(EXERCISE):
From the records below, set down exactly the lines starting with the line that contains "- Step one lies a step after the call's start" and going on through the line that contains "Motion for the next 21". Nothing else is wanted.

(EXTRACTED DATA):
____
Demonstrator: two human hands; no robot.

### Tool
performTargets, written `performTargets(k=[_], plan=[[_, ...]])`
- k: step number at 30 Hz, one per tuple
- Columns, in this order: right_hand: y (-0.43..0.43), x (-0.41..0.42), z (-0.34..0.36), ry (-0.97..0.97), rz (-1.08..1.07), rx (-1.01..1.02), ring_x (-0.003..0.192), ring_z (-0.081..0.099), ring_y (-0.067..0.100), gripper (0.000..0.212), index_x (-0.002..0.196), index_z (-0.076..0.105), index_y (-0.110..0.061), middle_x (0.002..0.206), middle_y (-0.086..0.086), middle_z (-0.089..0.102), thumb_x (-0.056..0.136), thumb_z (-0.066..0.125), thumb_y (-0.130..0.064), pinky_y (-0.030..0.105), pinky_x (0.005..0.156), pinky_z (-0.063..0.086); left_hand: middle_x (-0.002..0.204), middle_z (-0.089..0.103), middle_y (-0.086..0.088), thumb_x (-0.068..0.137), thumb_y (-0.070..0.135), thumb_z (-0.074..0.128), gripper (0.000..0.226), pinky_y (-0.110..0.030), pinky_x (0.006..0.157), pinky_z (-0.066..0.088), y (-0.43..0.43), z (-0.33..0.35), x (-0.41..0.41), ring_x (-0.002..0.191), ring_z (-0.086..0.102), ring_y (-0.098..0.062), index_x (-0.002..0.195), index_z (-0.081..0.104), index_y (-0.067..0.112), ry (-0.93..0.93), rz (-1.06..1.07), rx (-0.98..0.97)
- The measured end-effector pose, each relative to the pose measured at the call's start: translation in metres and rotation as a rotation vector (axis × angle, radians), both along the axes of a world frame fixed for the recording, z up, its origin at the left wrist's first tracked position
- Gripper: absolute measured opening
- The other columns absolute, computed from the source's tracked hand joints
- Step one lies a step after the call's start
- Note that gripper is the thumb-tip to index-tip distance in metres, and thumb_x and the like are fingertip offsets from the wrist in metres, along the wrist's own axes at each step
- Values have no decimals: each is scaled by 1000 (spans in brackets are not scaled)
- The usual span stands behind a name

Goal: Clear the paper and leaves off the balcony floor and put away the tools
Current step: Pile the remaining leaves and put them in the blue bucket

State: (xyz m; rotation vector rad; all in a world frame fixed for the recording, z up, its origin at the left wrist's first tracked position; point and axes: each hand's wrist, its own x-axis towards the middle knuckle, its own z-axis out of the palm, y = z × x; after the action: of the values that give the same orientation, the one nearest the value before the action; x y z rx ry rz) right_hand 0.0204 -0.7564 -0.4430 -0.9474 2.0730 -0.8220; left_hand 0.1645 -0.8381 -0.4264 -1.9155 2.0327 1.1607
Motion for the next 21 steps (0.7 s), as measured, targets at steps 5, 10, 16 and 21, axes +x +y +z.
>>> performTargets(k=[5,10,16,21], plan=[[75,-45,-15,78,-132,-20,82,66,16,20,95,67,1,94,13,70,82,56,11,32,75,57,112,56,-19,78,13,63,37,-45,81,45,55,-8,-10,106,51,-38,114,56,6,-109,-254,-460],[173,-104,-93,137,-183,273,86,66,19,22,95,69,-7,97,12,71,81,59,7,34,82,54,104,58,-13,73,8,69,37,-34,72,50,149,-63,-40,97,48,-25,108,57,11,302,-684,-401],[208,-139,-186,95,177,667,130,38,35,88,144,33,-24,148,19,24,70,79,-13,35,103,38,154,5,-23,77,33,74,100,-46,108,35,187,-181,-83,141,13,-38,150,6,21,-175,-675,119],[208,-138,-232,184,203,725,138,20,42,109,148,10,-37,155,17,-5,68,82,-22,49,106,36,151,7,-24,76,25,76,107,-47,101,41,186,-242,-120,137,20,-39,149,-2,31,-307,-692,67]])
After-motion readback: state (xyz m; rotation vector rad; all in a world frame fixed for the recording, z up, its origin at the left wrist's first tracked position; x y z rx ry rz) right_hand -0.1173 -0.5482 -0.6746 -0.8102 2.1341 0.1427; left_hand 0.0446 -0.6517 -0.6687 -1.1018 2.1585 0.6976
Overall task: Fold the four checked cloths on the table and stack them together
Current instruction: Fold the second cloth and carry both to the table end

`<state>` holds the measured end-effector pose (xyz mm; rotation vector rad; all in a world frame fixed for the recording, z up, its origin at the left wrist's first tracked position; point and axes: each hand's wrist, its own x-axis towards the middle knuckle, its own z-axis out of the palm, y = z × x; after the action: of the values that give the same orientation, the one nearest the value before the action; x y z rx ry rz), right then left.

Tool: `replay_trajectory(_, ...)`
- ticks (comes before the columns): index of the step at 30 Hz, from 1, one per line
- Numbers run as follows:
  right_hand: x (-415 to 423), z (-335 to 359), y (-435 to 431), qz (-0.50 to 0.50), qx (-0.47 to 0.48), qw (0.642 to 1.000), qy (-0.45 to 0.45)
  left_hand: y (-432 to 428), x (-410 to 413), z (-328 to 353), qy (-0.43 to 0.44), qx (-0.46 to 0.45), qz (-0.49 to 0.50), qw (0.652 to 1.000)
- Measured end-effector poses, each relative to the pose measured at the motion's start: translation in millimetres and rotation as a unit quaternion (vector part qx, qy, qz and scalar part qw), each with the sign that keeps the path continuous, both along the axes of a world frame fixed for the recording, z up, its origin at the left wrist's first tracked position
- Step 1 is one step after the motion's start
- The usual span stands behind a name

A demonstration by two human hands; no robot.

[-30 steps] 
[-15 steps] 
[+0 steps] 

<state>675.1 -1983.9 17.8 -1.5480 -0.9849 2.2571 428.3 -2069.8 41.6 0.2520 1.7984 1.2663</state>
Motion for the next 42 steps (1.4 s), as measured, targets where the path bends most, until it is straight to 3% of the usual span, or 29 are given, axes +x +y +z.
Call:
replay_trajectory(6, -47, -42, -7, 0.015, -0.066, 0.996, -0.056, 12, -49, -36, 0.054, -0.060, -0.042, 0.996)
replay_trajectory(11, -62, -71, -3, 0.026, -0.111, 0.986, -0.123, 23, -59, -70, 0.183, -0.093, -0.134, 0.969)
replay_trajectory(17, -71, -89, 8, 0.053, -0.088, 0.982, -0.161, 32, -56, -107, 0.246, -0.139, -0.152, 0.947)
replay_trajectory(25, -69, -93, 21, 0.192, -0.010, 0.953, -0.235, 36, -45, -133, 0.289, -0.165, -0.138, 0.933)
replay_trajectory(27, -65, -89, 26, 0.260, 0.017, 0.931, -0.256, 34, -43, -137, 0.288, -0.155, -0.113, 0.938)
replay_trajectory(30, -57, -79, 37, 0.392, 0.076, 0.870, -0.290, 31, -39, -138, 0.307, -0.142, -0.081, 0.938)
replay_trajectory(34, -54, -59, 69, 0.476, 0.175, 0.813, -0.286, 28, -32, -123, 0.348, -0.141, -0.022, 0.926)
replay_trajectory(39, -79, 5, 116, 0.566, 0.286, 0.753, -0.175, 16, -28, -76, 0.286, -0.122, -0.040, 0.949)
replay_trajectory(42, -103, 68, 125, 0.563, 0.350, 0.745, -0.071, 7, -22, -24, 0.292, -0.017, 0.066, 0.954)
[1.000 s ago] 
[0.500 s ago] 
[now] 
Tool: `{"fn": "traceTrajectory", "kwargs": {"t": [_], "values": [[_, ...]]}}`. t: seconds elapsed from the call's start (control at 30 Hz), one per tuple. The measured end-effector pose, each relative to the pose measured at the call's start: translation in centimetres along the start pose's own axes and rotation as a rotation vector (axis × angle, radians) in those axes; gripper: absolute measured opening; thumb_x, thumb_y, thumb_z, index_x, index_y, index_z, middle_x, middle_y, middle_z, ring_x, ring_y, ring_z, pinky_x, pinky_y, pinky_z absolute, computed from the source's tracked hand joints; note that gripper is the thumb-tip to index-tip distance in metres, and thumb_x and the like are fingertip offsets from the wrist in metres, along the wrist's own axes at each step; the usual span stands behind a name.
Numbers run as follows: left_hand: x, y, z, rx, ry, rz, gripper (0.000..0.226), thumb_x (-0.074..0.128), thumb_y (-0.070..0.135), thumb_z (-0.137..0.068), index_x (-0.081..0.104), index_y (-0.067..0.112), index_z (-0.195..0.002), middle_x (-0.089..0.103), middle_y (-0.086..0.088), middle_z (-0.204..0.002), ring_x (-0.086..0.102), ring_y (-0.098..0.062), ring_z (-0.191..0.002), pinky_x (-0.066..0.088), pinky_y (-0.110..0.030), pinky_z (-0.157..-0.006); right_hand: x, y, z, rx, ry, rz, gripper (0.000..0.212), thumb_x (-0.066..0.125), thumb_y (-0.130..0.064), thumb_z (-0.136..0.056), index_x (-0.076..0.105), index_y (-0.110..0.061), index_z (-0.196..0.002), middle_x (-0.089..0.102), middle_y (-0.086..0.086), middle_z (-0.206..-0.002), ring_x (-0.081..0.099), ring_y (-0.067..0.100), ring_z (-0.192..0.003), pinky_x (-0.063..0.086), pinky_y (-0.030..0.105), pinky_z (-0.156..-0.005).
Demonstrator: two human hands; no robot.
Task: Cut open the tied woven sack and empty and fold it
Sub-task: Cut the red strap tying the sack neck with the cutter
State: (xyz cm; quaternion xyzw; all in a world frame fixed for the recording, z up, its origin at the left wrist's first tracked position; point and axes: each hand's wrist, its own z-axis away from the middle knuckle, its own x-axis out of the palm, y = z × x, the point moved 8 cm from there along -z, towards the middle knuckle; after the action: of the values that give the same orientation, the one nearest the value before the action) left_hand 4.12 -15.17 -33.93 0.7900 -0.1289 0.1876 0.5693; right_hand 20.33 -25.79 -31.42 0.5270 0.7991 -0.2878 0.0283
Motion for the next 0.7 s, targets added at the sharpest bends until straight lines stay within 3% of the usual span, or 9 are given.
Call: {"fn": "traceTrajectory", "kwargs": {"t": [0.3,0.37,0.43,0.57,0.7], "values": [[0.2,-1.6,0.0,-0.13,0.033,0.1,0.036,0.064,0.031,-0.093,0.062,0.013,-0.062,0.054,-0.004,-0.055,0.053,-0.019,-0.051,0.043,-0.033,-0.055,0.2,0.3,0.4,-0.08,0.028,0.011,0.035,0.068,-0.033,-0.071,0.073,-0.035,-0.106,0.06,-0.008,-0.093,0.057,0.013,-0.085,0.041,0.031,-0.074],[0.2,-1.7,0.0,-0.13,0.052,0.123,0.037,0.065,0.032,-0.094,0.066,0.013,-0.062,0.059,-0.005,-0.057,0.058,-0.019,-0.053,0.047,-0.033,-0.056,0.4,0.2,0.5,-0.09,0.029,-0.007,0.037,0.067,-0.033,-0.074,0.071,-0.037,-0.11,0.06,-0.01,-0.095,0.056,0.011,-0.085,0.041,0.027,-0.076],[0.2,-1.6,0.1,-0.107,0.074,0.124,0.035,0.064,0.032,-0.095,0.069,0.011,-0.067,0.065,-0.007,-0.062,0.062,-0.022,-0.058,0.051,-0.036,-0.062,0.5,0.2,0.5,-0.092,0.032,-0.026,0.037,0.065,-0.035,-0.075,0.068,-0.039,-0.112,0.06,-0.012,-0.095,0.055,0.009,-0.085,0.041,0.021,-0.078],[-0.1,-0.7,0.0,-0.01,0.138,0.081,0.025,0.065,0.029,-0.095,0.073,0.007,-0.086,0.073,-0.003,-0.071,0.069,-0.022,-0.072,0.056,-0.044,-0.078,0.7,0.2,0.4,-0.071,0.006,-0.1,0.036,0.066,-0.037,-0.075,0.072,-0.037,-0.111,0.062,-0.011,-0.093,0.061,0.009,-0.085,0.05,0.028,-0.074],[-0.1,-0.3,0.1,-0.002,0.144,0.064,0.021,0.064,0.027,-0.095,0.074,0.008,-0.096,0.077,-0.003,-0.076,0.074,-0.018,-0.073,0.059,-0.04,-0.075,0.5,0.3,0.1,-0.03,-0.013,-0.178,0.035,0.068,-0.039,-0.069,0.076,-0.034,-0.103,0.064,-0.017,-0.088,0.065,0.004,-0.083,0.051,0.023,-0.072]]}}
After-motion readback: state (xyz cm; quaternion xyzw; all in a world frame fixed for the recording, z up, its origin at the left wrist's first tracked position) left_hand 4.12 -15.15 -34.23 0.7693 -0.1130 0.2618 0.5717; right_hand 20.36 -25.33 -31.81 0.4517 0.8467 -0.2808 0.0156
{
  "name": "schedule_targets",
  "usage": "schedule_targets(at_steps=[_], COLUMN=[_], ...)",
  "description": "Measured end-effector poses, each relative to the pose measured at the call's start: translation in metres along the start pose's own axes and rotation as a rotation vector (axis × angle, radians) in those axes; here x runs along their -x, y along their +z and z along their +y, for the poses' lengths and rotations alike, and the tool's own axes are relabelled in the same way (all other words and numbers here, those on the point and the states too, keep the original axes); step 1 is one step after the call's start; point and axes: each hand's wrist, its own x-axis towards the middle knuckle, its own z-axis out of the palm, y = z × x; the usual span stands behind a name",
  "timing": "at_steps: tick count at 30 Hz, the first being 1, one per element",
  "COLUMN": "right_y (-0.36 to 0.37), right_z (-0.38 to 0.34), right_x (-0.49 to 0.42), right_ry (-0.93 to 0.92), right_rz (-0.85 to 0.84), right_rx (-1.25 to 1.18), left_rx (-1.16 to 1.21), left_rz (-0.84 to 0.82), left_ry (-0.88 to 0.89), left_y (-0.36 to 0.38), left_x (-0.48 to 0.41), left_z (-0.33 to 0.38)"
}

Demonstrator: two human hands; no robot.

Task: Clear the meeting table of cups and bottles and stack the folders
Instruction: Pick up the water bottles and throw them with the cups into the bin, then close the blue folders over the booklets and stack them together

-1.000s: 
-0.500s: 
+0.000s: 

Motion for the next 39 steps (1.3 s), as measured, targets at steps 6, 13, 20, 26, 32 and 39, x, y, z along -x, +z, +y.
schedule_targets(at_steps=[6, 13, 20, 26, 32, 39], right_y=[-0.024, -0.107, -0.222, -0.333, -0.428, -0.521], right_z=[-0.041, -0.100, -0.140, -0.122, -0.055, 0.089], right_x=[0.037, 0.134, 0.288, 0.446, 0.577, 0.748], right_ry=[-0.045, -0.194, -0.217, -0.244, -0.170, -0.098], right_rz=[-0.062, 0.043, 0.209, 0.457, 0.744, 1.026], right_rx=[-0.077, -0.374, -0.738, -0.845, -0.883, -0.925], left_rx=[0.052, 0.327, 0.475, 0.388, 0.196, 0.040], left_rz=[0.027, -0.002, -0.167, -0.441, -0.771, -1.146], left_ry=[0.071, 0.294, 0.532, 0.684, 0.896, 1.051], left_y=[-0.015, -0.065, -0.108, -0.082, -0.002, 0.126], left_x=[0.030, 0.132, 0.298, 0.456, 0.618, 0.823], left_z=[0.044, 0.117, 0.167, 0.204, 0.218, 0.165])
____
(EXERCISE ANSWER):
- Step one lies a step after the call's start
- Note that gripper is the thumb-tip to index-tip distance in metres, and thumb_x and the like are fingertip offsets from the wrist in metres, along the wrist's own axes at each step
- Values have no decimals: each is scaled by 1000 (spans in brackets are not scaled)
- The usual span stands behind a name

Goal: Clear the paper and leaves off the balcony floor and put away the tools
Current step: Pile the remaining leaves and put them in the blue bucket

State: (xyz m; rotation vector rad; all in a world frame fixed for the recording, z up, its origin at the left wrist's first tracked position; point and axes: each hand's wrist, its own x-axis towards the middle knuckle, its own z-axis out of the palm, y = z × x; after the action: of the values that give the same orientation, the one nearest the value before the action; x y z rx ry rz) right_hand 0.0204 -0.7564 -0.4430 -0.9474 2.0730 -0.8220; left_hand 0.1645 -0.8381 -0.4264 -1.9155 2.0327 1.1607
Motion for the next 21 steps (0.7 s), as measured, targets at steps 5, 10, 16 and 21, axes +x +y +z.

What appears above is the complete answer to the exercise.